§ YOUR TASK:
What is the number of lines in the listing that contain "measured"? Give that number only.

§ DATA BELOW:
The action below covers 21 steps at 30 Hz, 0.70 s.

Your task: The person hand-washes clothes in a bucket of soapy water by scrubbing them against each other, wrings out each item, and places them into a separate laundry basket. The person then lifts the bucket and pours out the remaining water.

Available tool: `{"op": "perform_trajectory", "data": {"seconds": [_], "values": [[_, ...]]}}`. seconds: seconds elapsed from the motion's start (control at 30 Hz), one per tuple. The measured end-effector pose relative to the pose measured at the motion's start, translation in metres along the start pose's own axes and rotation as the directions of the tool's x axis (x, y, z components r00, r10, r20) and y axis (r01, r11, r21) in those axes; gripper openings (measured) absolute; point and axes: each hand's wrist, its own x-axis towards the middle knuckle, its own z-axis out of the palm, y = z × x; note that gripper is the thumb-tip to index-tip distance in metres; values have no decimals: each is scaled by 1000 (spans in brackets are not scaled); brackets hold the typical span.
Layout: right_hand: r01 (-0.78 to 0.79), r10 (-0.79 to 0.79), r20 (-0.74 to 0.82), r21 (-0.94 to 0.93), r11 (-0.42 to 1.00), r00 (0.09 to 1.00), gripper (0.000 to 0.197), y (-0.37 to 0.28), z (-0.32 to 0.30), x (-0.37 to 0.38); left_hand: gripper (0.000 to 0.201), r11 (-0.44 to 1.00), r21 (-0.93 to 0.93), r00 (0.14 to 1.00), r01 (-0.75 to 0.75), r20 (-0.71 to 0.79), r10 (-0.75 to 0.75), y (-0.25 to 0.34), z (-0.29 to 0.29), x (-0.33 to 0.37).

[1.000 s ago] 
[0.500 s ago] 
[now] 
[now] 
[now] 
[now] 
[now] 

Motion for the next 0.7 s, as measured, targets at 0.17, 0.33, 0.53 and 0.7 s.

§ COMPLETED EXERCISE:
2